Daily specials may include Bridget’s homemade potato soup, spaghetti and meatballs, chicken and fried rice, beef and swiss au jus and more.
The menu offers 24 sandwiches for those not preferring breakfast and the staff aims for each one to weigh a full pound. Hearty options include the PoorBoy Man, a “man-sized sammich” heaped with bologna, ham, salami, American, Swiss and cheddar cheeses. The Super Duper State Trooper is a “Hoss of a sandwich,” mounded with ham, roast beef, turkey, Colby, Swiss and American cheeses. The Beef & Cheddah is roast beef, cheddar cheese melted over a warm onion bun. Prefer chicken? Order the Cager Chicken Wrap, fried chicken with cheese, lettuce, tomatoes, onion, Ranch dressing and wrapped in a big tortilla.
The Way Out in the Country Club includes thin-shaved turkey or ham with bacon, lettuce, tomato and mayonnaise and layered between three slices of toast. The Fill-Me Up Cheese Steak Sandwich, dubbed a “behemoth of a racked and stacked snack,” is loaded with either beef or chicken, grilled green peppers, onions and plenty of cheese.

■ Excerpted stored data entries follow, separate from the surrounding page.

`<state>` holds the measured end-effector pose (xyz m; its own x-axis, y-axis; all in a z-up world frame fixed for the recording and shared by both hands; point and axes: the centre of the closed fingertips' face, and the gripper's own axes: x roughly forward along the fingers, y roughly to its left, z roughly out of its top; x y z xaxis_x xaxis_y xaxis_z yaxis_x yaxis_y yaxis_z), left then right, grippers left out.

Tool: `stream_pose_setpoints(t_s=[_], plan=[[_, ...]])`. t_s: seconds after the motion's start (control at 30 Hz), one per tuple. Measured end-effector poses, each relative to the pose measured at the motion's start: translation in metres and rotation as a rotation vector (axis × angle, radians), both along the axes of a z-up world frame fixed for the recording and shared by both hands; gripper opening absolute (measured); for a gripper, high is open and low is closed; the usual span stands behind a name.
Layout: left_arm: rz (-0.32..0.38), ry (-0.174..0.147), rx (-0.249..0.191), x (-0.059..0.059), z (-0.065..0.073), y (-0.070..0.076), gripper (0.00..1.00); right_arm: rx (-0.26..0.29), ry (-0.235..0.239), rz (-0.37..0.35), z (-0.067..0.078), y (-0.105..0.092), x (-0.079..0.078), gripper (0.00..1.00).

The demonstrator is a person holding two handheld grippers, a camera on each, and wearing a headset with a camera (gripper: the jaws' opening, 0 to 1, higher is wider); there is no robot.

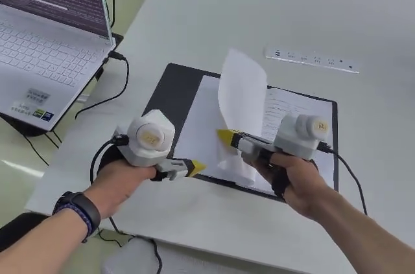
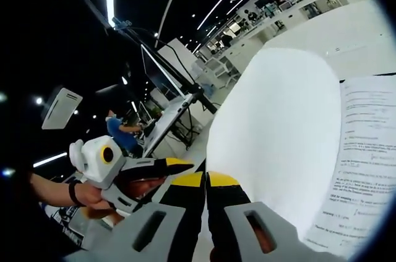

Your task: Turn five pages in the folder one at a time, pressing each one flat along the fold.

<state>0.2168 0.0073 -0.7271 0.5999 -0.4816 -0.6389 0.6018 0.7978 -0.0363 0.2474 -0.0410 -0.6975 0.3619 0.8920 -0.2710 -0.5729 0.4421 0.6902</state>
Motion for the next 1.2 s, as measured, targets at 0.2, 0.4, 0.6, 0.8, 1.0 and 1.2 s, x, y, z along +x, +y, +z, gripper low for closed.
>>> stream_pose_setpoints(t_s=[0.2, 0.4, 0.6, 0.8, 1.0, 1.2], plan=[[0.021, 0.001, -0.006, -0.002, -0.001, 0.008, 0.68, -0.017, 0.021, 0.024, -0.011, 0.014, -0.001, 0.00], [0.034, -0.003, -0.018, -0.002, -0.001, 0.012, 0.68, -0.048, 0.038, 0.044, -0.025, 0.023, -0.002, 0.00], [0.044, 0.002, -0.032, -0.004, -0.005, 0.013, 0.68, -0.069, 0.073, 0.037, -0.041, 0.031, 0.003, 0.00], [0.050, 0.007, -0.039, -0.006, -0.008, 0.014, 0.68, -0.083, 0.123, 0.019, -0.058, 0.038, 0.008, 0.00], [0.054, 0.010, -0.038, -0.006, -0.010, 0.017, 0.68, -0.106, 0.167, 0.004, -0.075, 0.045, 0.011, 0.00], [0.061, 0.011, -0.042, -0.005, -0.010, 0.017, 0.68, -0.148, 0.184, 0.029, -0.090, 0.051, 0.004, 0.05]])
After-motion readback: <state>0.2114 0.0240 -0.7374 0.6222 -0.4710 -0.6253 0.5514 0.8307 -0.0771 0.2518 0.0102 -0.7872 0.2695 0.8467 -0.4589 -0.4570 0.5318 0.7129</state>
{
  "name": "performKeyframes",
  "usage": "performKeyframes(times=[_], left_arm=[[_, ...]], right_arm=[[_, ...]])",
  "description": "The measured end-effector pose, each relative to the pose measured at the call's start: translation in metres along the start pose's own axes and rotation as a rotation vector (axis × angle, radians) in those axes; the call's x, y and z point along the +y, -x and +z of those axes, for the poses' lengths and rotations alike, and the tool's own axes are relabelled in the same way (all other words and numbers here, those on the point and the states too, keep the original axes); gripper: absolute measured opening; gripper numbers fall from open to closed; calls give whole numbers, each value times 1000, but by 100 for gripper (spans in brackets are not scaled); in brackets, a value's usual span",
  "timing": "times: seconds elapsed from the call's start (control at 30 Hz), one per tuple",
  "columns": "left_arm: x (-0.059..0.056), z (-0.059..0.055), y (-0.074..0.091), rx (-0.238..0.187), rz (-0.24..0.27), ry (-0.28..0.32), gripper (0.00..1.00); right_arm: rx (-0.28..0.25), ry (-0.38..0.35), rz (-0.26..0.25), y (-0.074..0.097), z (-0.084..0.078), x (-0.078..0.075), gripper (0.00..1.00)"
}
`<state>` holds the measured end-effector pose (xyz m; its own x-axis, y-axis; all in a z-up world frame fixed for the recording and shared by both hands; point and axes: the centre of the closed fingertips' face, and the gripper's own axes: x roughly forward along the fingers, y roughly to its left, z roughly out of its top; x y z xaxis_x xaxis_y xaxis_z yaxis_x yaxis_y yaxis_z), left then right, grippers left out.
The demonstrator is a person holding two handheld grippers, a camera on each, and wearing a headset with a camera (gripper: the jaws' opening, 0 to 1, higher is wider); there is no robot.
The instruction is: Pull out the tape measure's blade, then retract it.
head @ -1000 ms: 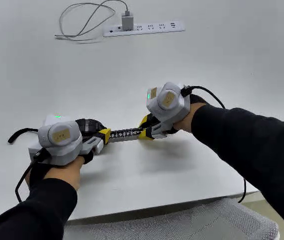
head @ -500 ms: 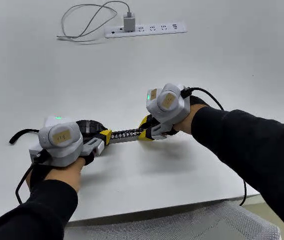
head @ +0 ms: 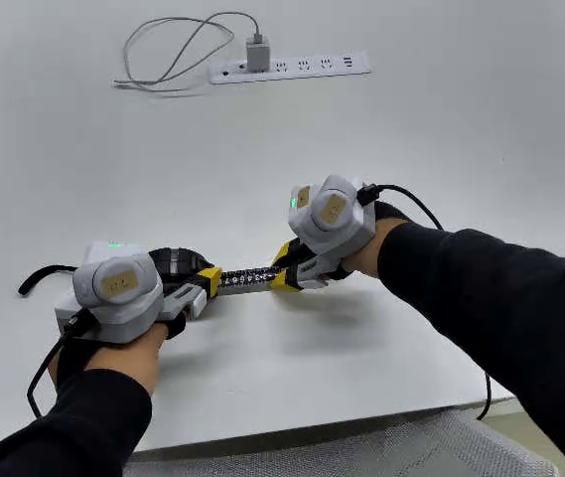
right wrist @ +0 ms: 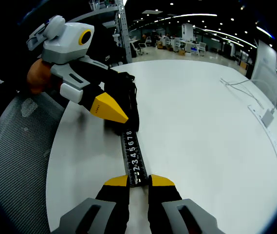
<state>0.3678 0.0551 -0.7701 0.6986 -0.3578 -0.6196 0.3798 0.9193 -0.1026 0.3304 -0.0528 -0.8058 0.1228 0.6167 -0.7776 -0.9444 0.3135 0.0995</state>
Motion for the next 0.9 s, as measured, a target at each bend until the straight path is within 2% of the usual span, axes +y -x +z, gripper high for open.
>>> performKeyframes(times=[0.67,0.9], left_arm=[[1,0,0,-2,-1,-7,58],[-1,0,1,-2,-2,-9,58]], right_arm=[[2,17,-15,-3,4,0,10],[-6,12,-36,-4,5,0,10]])
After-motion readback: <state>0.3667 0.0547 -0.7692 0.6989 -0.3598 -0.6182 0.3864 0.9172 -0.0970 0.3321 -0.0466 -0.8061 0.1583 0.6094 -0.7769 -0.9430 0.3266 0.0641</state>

“Rabbit food” as the menu calls salads, includes a good-sized garden salad with the usual fi xings, a chef salad, with ham or turkey freshly sliced and piled on greens, and a beef or chicken taco salad with lettuce, tomato, onion, cheese over tortilla chips and served with salsa and sour cream.
Remember some of the more unusual sandwiches your grandparents may have eaten? You can get those here, too. Opt for a tuna salad, salami, bologna, pickle loaf, or even old-fashioned Braunschweiger or Head Cheese (a cold cut made from meat most commonly trimmed from pig or calf).

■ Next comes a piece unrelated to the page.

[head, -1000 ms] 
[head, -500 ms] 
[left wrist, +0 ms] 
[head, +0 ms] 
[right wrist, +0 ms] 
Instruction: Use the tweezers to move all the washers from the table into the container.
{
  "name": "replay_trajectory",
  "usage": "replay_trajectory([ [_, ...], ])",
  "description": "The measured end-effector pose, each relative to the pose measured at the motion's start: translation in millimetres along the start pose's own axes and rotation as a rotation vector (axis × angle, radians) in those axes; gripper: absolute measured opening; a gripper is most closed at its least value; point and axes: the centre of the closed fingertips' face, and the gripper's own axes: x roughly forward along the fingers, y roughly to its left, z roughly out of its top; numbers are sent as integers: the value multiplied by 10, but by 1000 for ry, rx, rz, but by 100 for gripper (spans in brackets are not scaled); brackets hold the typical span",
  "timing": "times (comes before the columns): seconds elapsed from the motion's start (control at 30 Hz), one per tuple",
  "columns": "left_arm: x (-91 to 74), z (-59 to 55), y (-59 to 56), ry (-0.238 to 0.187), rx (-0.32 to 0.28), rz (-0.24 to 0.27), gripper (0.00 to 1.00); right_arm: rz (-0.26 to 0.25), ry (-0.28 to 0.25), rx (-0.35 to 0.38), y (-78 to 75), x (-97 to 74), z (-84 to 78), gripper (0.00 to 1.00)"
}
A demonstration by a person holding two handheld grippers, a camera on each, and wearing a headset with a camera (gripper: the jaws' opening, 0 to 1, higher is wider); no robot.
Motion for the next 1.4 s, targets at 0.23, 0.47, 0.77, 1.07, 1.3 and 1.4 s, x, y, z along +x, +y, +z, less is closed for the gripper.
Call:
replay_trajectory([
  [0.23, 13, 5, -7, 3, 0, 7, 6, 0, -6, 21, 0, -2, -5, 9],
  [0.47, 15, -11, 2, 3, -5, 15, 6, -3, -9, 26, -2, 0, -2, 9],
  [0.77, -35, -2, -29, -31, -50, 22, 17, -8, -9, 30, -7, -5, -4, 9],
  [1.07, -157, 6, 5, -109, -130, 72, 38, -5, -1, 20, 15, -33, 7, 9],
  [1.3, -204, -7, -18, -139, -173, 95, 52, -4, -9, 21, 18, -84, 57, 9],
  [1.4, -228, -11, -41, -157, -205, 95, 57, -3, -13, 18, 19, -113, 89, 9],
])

There is one time of year near and dear to Bridget’s heart: St. Patrick’s Day. “I’m famous for my corned beef, cabbage and potatoes with white onion sauce.”
The owner says fans drive more than two hours for the meal, with the phone calls starting well before March 17 to ask if Bridget’s making the corned beef.
“I cook about 250 pounds of corned beef, 250 pounds of cabbage, 200 pounds of potatoes and I make about 14 gallons of white onion sauce,” Bridget says excitedly. “The phone never stops ringing when it’s St. Patrick’s Day.”
In the rare case there are leftovers, Bridget offers the special for two days, which both she and corned-beef fans enjoy.
On your fi rst visit, it’s likely Bridget will know your name when you leave. “I want to know everyone,” the friendly owner says “And I guarantee you’ll never leave hungry.
The Bixby Country Store also has a caboose where you can eat your meal. It’s a favorite spot for children.
Bixby Country Store
Specialties: Corned beef and cabbage, potatoes and onion sauce every
St. Patrick’s Day. Sandwiches include Super Duper State Trooper, Cager
Chicken Wrap and the Beef & Cheddah. Old-fashioned sandwich choices
include braunschweiger, pickle loaf and bologna.
Price: Sandwiches from $4.49 to $8.49. Salads from $4.99 to $8.59. Sides
are a la carte and go from $2.29 to $3.99.
Details: Open Monday through Saturday, 3:30 a.m. til 6:30 p.m.; Sunday 10
a.m. to 6 p.m. All major credit cards and cash accepted. Smoking allowed.
Directions: Located at 2569 Highway 32 in Bixby.